Identify the line that contains "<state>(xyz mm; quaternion" in the material. Output it and every line after it, unchanged, through the end.
= Beginning of Section =
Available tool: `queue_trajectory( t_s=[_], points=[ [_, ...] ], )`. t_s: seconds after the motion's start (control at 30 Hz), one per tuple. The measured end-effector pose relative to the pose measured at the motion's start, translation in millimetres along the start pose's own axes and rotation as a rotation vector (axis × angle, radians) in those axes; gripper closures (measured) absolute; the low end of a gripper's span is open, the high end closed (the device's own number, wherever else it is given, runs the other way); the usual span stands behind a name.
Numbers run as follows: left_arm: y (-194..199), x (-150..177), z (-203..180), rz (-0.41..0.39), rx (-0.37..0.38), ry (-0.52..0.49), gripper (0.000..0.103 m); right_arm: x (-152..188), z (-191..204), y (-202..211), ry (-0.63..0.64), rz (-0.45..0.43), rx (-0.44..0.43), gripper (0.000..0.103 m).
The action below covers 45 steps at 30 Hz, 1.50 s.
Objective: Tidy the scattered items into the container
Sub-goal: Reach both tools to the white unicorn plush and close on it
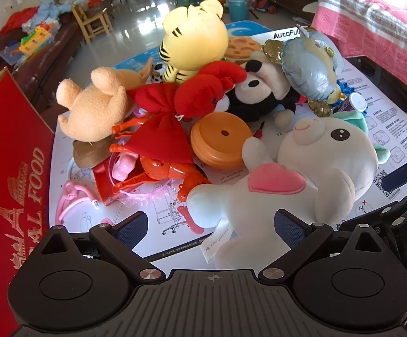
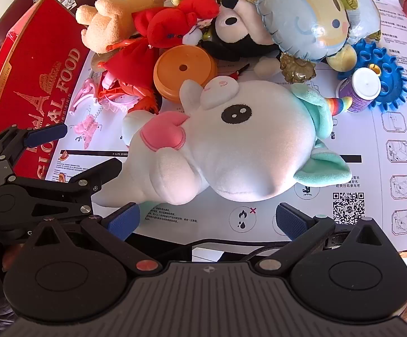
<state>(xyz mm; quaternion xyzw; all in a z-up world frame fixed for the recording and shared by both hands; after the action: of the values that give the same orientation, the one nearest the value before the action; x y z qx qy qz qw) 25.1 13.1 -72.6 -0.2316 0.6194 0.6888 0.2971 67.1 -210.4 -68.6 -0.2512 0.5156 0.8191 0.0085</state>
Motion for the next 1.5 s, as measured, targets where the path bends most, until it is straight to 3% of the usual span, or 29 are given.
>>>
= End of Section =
**Worked solution**:
<state>(xyz mm; quaternion xyzw; all in a z-up world frame fixed for the recording and shared by both hands; after the action: of the values that give the same orientation, the one nearest the value before the action; x y z qx qy qz qw) 25.1 13.1 -72.6 -0.2316 0.6194 0.6888 0.2971 67.1 -210.4 -68.6 -0.2512 0.5156 0.8191 0.0085</state>
Motion for the next 1.5 s, as measured, targets where the path bends most, until it is straight to 3% of the usual span, or 29 are given.
>>>

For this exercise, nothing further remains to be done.